Der Arzt erkannte nach diesem heftigen Anfall sogleich, daß alles Sinnen und Denken der Kranken sich auf die Zeit konzentrierte, zu welcher die Rückkehr ihres Gatten – sofern es ihr Gatte war – erwartet werden konnte.

Aber dieser Zeitraum ging vorüber, und der Mann blieb fern. Die vereitelte Hoffnung versetzte die Wöchnerin in heftige Unruhe und in eine halb ärgerliche, halb von Zweifel und Angst erfüllte Stimmung.

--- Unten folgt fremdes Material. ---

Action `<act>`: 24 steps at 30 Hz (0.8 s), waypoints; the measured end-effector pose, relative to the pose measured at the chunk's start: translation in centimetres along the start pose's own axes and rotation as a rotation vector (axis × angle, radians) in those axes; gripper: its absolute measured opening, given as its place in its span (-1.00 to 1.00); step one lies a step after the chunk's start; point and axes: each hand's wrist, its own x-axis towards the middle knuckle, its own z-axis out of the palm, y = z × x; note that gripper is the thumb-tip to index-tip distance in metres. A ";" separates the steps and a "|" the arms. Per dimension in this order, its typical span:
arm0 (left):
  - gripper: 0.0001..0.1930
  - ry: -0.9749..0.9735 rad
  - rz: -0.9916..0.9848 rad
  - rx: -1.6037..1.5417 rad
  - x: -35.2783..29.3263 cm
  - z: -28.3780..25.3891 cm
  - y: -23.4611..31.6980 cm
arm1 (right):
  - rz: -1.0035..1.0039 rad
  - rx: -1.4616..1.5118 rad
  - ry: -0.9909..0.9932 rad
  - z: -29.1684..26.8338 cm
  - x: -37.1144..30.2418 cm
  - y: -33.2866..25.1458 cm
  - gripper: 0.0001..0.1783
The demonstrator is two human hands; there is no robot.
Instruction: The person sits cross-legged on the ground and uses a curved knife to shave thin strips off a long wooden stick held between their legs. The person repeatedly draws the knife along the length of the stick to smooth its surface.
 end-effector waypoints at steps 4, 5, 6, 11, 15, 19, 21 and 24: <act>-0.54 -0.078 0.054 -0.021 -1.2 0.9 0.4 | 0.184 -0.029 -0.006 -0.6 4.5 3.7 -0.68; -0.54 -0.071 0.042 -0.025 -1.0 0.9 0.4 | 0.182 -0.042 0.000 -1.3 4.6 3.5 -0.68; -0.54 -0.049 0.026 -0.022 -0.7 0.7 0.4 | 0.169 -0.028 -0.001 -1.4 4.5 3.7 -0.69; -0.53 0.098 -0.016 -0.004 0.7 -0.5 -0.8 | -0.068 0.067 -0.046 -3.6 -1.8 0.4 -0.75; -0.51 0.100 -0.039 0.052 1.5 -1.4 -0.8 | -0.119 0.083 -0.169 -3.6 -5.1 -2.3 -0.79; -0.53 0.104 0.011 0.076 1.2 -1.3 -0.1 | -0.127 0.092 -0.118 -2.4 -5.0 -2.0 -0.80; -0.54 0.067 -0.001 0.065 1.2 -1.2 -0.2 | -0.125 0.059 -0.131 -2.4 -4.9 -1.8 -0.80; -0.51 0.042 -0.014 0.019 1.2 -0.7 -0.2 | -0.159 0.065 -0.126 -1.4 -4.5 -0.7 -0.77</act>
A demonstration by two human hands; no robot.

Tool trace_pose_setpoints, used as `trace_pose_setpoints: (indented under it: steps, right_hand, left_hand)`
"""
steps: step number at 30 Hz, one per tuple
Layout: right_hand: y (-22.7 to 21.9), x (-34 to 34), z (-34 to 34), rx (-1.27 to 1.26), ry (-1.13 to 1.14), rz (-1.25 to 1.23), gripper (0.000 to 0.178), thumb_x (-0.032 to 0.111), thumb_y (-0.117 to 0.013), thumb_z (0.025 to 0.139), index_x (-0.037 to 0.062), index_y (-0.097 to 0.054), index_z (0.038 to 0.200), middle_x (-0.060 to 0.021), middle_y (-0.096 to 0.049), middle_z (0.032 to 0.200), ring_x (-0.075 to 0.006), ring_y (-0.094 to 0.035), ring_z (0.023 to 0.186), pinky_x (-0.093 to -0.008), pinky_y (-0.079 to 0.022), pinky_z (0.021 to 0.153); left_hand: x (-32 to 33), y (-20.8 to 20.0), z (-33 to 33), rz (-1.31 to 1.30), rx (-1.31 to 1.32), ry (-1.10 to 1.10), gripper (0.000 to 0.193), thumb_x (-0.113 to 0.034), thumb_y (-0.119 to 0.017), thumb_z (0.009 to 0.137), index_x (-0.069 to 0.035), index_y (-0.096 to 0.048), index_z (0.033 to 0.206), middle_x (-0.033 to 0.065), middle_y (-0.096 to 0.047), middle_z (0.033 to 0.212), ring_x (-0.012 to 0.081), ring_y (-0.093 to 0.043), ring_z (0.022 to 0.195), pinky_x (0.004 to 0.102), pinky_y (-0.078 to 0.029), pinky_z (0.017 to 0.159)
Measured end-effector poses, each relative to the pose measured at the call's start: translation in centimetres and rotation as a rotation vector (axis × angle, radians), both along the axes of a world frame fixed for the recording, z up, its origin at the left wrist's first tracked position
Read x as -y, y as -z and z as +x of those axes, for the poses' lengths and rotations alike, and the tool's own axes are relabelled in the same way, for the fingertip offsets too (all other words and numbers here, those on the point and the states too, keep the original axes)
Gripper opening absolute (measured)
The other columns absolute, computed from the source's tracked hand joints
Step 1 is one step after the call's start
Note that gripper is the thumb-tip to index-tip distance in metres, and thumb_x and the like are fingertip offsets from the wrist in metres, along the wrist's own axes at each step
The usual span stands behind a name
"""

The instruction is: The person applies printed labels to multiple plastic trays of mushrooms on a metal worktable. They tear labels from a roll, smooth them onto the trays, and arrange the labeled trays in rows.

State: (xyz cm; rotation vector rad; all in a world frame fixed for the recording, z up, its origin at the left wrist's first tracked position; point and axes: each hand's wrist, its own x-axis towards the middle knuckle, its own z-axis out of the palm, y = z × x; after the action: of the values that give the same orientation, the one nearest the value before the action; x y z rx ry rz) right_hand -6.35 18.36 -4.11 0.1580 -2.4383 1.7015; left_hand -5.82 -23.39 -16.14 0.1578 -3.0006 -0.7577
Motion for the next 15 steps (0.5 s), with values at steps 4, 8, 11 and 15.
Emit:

Als einige Tage verstrichen waren, ohne daß eine Nachricht oder ein Brief von dem Manne eingetroffen wäre, wurde Gray selber um seinet- wie um der Dame willen besorgt, und fürchtete nun alles Ernstes, der Fremde habe in der Tat die Absicht gehabt, das schutzlose und wahrscheinlich schwer hintergangene Weib zu verlassen. Er wollte sie selber sprechen und von ihr zu erfahren suchen, nach welcher Richtung man am besten Erkundigungen einziehen könne, oder ob sich sonst irgend etwas tun lasse. Aber entweder verstand die Unglückliche nur unvollkommen die französische Sprache oder sie war entschlossen, über ihre Lage nicht das mindeste zu verraten, so daß jeder derartige Versuch erfolglos blieb.